The Centre's oil subsidy bill for the current fiscal is set to overshoot the Budget estimates by 40 per cent to Rs 9,000 crore (Rs 90 billion).
Estimated at Rs 6,495 crore (Rs 64.95 billion) for 2002-03, the subsidy on oil will surpass it by far, according to the most recent finance ministry estimates.
However, the ministry expects to contain the subsidy at Rs 6,000 crore (Rs 60 billion) in 2003-04.
The finance ministry is wrestling to limit total government expenditure for 2002-03 to the Rs 4,10,000 crore (Rs 4.1 trillion) set out in the Budget for 2002-03.
The subsidy for the petroleum sector is the second highest after that on food, which was budgeted at Rs 21,200 crore (Rs 212 billion) in 2002-03.
The Centre now subsidises kerosene and liquefied petroleum gas for cooking, transportation of retail products to the Northeast and far-flung areas, irrecoverable levies of oil companies from state governments and under-recoveries by oil companies due to sales tax on aviation turbine fuel for foreign airlines.
Of this, Rs 4,495 crore (Rs 44.95 billion) was meant for kerosene and LPG in 2002-03 while Rs 1,530 crore (Rs 15.3 billion) was meant to compensate for the tax on aviation turbine fuel sales.

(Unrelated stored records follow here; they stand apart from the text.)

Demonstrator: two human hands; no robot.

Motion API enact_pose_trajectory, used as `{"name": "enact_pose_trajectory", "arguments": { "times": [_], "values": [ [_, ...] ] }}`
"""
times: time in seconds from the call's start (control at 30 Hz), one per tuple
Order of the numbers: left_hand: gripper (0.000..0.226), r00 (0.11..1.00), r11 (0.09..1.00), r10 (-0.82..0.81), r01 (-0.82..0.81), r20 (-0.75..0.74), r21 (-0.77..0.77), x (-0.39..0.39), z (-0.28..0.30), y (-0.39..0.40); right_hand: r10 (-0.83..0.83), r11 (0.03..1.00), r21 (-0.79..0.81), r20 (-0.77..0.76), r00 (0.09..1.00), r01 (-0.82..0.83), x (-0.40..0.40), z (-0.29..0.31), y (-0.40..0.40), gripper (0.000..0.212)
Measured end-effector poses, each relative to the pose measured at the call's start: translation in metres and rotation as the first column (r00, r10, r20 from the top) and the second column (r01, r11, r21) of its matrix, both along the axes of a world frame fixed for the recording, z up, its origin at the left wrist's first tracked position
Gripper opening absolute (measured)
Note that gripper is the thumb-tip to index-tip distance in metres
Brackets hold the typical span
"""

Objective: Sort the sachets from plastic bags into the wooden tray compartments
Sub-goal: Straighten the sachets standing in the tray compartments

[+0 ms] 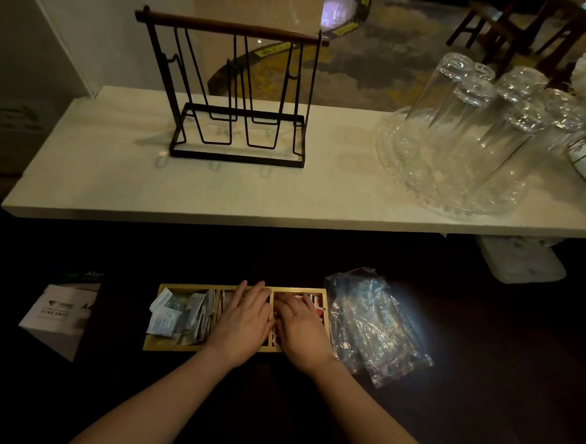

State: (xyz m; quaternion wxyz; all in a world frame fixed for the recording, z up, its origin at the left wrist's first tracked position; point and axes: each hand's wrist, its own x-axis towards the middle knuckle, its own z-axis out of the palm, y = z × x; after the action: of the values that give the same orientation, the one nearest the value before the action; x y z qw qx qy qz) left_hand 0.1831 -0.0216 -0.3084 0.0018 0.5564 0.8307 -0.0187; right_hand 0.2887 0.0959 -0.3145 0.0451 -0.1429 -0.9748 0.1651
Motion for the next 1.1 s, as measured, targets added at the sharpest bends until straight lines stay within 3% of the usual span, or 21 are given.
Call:
{"name": "enact_pose_trajectory", "arguments": {
  "times": [0.1, 0.2, 0.27, 0.33, 0.37, 0.47, 0.6, 0.7, 0.8, 0.97, 1.03, 1.1],
  "values": [
    [0.047, 0.998, 0.994, 0.055, -0.056, 0.014, 0.089, -0.008, 0.012, -0.014, -0.130, 0.989, -0.094, -0.143, 0.981, 0.118, 0.007, 0.013, 0.004, 0.036],
    [0.049, 0.930, 0.912, 0.356, -0.367, 0.090, 0.185, -0.032, 0.020, -0.048, -0.384, 0.909, -0.228, -0.129, 0.914, 0.350, 0.020, 0.011, 0.009, 0.043],
    [0.047, 0.774, 0.741, 0.561, -0.628, 0.294, 0.239, -0.048, 0.013, -0.080, -0.485, 0.818, -0.379, -0.053, 0.873, 0.432, 0.025, 0.009, 0.004, 0.046],
    [0.047, 0.581, 0.606, 0.572, -0.775, 0.579, 0.179, -0.052, 0.003, -0.095, -0.494, 0.779, -0.449, -0.008, 0.869, 0.438, 0.028, 0.007, 0.000, 0.048],
    [0.048, 0.531, 0.601, 0.532, -0.785, 0.659, 0.147, -0.050, -0.001, -0.099, -0.488, 0.781, -0.452, -0.010, 0.873, 0.431, 0.028, 0.006, -0.003, 0.048],
    [0.055, 0.645, 0.702, 0.474, -0.688, 0.599, 0.185, -0.042, -0.005, -0.100, -0.505, 0.777, -0.443, -0.015, 0.863, 0.447, 0.023, 0.005, -0.009, 0.048],
    [0.055, 0.788, 0.850, 0.428, -0.518, 0.443, 0.098, -0.022, -0.001, -0.084, -0.499, 0.787, -0.409, 0.021, 0.867, 0.462, 0.022, 0.003, -0.011, 0.052],
    [0.052, 0.849, 0.896, 0.382, -0.436, 0.363, 0.077, -0.010, -0.002, -0.073, -0.419, 0.854, -0.305, 0.078, 0.905, 0.421, 0.021, 0.004, -0.017, 0.056],
    [0.055, 0.864, 0.903, 0.370, -0.420, 0.341, 0.086, -0.013, -0.007, -0.076, -0.335, 0.933, -0.083, 0.161, 0.928, 0.351, 0.022, -0.001, -0.023, 0.059],
    [0.054, 0.839, 0.894, 0.409, -0.447, 0.359, 0.023, -0.022, -0.012, -0.094, -0.327, 0.934, 0.195, 0.123, 0.937, 0.300, 0.017, 0.001, -0.027, 0.054],
    [0.042, 0.850, 0.916, 0.372, -0.402, 0.372, 0.003, -0.027, -0.016, -0.098, -0.329, 0.929, 0.228, 0.150, 0.932, 0.291, 0.017, -0.004, -0.026, 0.055],
    [0.042, 0.806, 0.883, 0.396, -0.465, 0.440, 0.058, -0.029, -0.012, -0.098, -0.331, 0.933, 0.211, 0.198, 0.923, 0.290, 0.017, -0.009, -0.023, 0.059]
  ]
}}
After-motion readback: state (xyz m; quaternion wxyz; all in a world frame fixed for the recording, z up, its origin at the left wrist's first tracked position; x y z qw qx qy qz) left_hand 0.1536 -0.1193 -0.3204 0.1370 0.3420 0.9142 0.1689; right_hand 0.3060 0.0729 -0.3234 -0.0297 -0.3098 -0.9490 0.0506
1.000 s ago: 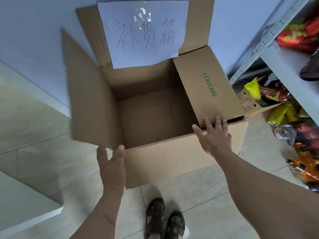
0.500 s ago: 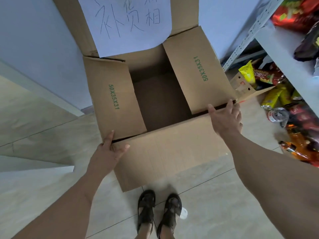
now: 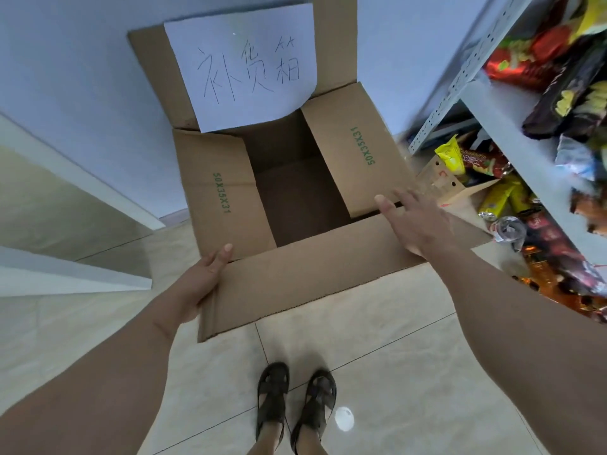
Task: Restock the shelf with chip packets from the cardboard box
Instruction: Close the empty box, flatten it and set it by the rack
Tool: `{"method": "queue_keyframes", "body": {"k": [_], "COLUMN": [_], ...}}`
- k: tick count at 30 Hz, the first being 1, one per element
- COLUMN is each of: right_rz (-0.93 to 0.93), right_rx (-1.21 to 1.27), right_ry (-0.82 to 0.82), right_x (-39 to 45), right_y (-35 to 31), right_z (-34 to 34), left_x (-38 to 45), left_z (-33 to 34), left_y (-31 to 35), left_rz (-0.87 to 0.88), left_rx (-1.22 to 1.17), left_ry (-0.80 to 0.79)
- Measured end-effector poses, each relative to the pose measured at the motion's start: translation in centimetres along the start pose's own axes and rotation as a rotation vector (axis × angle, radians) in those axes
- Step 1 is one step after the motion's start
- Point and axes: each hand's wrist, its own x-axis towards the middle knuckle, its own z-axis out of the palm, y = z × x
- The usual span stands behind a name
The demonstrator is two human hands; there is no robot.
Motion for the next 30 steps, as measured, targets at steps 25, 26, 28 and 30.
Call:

But the most recent estimates show that the kerosene and LPG subsidy alone has overshot the target by Rs 2,000 crore (Rs 20 billion). Finance ministry sources said this was because the Centre had no clear idea of the extent of subsidy on oil and had pencilled in a best estimate in the Budget for 2002-03.

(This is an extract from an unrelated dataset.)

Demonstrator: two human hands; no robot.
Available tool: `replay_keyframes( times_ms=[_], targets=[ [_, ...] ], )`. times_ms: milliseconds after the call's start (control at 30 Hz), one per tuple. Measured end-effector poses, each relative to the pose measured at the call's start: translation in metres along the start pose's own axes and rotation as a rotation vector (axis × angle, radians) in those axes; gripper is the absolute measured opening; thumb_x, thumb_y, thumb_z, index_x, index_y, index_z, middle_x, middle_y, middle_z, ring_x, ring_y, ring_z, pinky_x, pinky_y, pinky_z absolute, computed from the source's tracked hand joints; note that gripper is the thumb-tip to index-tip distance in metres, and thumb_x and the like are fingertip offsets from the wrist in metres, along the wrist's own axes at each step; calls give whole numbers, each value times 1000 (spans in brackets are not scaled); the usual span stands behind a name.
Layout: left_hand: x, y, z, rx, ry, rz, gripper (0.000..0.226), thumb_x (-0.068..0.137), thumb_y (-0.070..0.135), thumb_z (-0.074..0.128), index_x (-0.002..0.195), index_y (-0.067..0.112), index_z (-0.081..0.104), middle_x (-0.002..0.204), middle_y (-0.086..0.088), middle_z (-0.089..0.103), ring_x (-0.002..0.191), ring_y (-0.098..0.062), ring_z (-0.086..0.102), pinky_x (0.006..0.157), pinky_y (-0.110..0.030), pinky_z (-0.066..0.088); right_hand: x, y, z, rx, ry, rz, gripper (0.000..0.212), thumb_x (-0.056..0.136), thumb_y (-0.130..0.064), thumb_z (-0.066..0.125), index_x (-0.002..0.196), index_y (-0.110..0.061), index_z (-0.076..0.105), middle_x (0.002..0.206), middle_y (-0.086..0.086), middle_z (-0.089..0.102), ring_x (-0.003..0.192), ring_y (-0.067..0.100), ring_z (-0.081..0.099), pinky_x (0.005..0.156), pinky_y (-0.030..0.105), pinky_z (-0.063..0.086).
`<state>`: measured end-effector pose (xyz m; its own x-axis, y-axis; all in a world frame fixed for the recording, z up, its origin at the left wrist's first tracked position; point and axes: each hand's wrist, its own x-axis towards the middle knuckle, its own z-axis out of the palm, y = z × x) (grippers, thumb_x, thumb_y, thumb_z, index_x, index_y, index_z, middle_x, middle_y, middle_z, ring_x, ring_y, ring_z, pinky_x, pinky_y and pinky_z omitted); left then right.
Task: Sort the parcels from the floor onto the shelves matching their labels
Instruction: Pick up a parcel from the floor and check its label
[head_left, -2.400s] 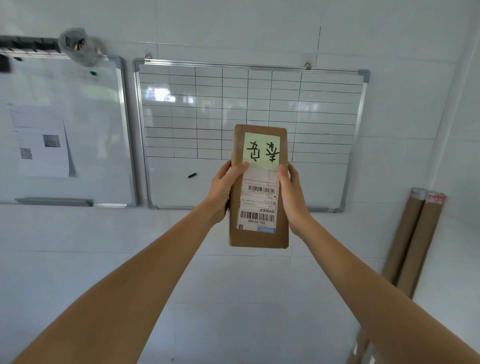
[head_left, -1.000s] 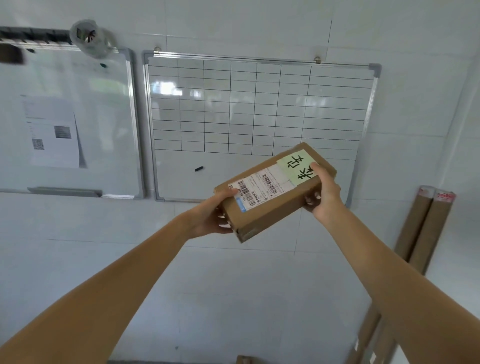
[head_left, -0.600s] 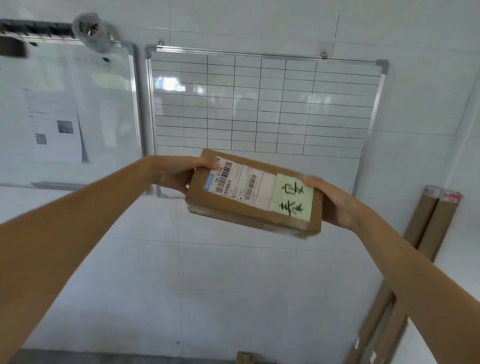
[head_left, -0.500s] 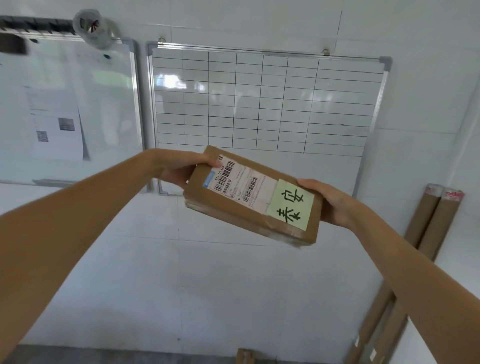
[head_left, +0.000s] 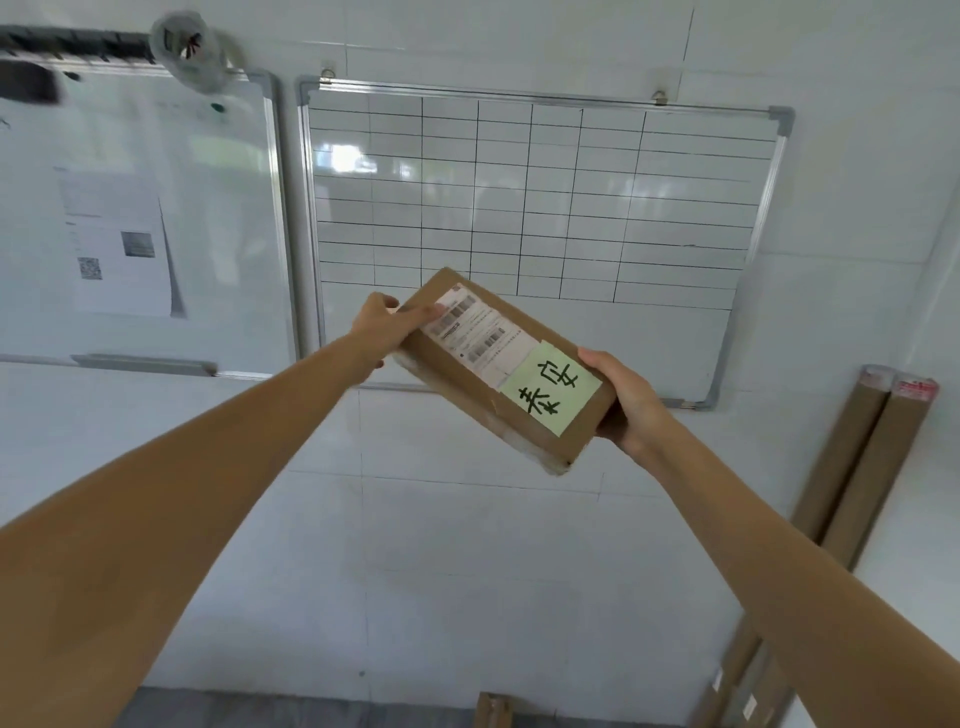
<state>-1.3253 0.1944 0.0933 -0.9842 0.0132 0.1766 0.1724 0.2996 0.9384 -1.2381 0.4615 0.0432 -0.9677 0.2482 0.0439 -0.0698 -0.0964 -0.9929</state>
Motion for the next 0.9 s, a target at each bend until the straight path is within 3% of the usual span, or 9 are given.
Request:
replay_keyframes(
  times_ms=[100,267,367,433,500,567,700,800,900],
  targets=[
    [-6,-5,25,-224,128,-13,57,88,47,69,132,18,48,129,-5,60,103,-24,59,68,-32,48,3,9,9,116,75,16,25,85,-45,72,96,-22,71,96,4,72,90,24,62,74,34,48],
    [-23,-11,70,-457,-100,-90,58,93,51,59,145,36,38,130,-1,61,110,-31,62,90,-50,54,-5,17,34,319,82,85,25,92,-43,65,107,-23,67,108,4,75,95,22,66,75,36,51],
    [-27,-14,84,-606,-48,-67,47,99,41,51,144,35,43,110,2,70,89,-19,70,64,-32,58,-12,25,46,328,73,80,33,93,-43,63,116,-20,68,112,5,76,99,23,68,78,38,52],
    [-27,-16,89,-697,-3,-14,45,99,32,51,144,29,47,105,0,73,82,-17,72,56,-27,58,-13,34,49,267,112,58,47,88,-49,64,125,-21,65,120,5,75,109,23,66,87,43,49],
    [-30,-17,91,-709,-17,48,42,99,30,52,141,28,51,108,-2,74,86,-18,73,60,-27,60,-16,35,49,200,158,27,64,77,-60,64,130,-24,61,124,1,73,117,20,63,95,44,43],
    [-31,-17,92,-692,-59,113,39,99,29,52,138,28,54,113,-3,74,91,-20,73,66,-29,61,-17,33,45,143,146,-33,77,69,-65,67,132,-22,57,123,0,72,118,20,65,97,39,47],
    [-35,-15,96,-638,-153,180,42,97,28,56,139,29,54,118,-3,74,102,-24,73,81,-39,62,-17,21,39,45,82,-182,56,97,-39,65,143,-21,39,121,3,68,100,17,70,78,31,58],
    [-37,-12,98,-624,-184,237,43,99,28,57,141,28,52,121,-2,72,103,-22,72,78,-34,61,-9,10,33,2,55,-284,77,93,-38,71,155,-24,27,133,5,64,110,21,71,94,42,59],
    [-38,-5,100,-589,-190,330,52,94,34,59,145,28,48,130,-4,67,110,-21,70,89,-39,60,-6,0,33,30,73,-371,59,97,-38,66,149,-28,39,137,4,65,115,21,70,97,42,59]
  ],
)
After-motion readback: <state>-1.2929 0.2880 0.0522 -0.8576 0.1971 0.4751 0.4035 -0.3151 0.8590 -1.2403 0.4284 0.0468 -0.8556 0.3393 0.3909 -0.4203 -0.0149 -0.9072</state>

The sources added that with a year's experience and with the decision to freeze the percentage of subsidy on kerosene and LPG, it would be possible to rein in the bill at about Rs 4,500 crore (Rs 45 billion) for the next fiscal.
The petroleum subsidy came upfront in the Budget estimates for 2002-03 for the first time because the administered price mechanism and the oil pool account were dismantled.

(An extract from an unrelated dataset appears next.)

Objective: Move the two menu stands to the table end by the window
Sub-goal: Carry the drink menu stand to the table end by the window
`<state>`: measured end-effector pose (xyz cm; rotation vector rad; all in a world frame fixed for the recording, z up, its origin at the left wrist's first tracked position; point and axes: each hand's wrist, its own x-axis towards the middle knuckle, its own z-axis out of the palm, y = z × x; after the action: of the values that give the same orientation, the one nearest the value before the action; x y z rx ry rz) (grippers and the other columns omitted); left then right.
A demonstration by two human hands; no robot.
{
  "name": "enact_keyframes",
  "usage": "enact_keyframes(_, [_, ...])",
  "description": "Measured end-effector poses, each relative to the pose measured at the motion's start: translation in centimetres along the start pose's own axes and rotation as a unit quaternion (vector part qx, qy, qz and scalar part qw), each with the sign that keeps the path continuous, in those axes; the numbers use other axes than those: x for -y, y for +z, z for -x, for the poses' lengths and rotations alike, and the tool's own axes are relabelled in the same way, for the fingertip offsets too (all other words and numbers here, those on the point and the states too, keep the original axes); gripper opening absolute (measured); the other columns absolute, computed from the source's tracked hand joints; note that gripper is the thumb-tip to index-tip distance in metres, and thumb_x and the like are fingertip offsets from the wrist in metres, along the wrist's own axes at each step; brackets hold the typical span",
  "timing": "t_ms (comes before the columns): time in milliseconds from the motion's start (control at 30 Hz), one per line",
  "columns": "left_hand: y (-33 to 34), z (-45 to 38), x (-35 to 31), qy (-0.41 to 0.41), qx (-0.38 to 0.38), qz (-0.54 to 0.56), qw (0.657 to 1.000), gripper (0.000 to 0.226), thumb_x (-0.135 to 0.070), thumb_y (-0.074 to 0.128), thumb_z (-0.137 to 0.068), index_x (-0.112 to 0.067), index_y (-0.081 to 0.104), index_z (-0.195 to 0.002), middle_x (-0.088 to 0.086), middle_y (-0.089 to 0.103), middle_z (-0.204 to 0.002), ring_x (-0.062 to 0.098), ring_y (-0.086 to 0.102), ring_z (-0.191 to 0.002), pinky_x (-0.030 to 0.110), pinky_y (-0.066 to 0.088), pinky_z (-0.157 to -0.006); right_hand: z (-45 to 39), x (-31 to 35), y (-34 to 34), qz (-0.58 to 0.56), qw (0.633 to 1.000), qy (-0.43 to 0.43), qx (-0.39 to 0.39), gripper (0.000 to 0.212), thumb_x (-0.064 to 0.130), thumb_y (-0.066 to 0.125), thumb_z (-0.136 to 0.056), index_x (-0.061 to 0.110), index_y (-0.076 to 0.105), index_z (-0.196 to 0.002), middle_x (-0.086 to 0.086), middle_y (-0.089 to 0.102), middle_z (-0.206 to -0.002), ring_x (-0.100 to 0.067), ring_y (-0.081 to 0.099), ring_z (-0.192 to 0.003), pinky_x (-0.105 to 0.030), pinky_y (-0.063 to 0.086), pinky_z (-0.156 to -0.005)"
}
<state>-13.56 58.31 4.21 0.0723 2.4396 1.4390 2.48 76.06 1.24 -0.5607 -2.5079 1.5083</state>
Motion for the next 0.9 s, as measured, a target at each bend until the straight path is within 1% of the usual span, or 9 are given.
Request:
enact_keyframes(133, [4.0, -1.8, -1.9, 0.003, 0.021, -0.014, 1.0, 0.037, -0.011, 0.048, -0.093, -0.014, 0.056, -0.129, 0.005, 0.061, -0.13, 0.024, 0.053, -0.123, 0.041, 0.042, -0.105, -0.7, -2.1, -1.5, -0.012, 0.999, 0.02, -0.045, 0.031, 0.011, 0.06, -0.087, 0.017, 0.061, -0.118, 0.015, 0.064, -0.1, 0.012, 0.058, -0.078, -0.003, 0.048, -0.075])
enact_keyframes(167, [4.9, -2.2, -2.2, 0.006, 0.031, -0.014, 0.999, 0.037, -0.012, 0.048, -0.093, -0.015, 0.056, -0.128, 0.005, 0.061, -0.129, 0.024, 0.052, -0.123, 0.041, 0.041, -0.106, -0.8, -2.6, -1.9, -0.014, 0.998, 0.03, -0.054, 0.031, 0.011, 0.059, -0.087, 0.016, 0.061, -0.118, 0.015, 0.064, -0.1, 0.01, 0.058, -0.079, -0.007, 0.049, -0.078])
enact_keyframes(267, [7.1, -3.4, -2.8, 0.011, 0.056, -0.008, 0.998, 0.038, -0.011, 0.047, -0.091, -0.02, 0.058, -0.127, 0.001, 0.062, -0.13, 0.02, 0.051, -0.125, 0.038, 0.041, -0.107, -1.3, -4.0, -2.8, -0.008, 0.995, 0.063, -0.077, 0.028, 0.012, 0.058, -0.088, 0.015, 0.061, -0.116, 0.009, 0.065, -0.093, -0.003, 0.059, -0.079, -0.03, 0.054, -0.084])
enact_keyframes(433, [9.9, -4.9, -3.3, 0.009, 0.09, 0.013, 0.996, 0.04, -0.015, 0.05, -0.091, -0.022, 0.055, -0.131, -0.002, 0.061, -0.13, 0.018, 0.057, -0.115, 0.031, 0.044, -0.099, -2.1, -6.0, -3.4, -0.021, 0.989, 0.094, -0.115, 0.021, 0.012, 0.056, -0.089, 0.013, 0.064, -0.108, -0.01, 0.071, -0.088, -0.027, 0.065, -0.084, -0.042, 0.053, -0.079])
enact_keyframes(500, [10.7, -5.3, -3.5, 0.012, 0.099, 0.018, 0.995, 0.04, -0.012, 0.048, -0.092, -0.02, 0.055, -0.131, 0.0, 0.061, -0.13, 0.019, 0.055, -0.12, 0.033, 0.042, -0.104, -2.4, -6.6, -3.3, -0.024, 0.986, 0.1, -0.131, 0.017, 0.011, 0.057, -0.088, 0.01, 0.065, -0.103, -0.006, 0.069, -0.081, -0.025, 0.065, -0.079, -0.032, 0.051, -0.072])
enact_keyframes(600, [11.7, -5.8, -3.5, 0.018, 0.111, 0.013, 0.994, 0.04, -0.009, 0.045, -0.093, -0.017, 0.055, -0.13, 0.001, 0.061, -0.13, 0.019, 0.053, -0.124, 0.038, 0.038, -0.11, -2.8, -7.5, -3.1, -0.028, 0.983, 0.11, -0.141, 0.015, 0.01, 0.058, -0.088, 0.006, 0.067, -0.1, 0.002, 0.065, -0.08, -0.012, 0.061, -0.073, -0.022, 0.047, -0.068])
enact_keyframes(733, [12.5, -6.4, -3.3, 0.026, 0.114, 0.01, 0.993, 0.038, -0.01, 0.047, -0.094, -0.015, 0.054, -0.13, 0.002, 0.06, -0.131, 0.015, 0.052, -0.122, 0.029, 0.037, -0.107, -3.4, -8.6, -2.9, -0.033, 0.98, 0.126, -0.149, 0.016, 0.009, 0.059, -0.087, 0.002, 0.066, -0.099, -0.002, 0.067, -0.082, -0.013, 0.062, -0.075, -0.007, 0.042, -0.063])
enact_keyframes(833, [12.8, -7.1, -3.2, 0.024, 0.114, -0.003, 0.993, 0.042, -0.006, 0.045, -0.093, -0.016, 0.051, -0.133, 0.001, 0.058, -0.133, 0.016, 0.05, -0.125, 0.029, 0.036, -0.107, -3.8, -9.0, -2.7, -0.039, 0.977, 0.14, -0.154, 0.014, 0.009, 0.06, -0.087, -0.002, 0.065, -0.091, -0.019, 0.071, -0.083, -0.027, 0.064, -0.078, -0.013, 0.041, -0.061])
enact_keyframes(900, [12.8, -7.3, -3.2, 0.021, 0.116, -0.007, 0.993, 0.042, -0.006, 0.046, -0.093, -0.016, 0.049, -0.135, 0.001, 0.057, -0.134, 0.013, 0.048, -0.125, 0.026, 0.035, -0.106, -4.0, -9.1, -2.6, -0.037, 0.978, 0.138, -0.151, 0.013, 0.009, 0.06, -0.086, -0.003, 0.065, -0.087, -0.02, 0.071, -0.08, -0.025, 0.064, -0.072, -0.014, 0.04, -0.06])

Under this account, the oil companies exercised a complex system of subsidies on retail prices of kerosene and LPG by charging a higher retail price for petrol, diesel and aviation turbine fuel.
With the abolition of the system, the Centre incorporated the subsidies explicitly in the Budget and let the final prices of fuel move with the import price of crude.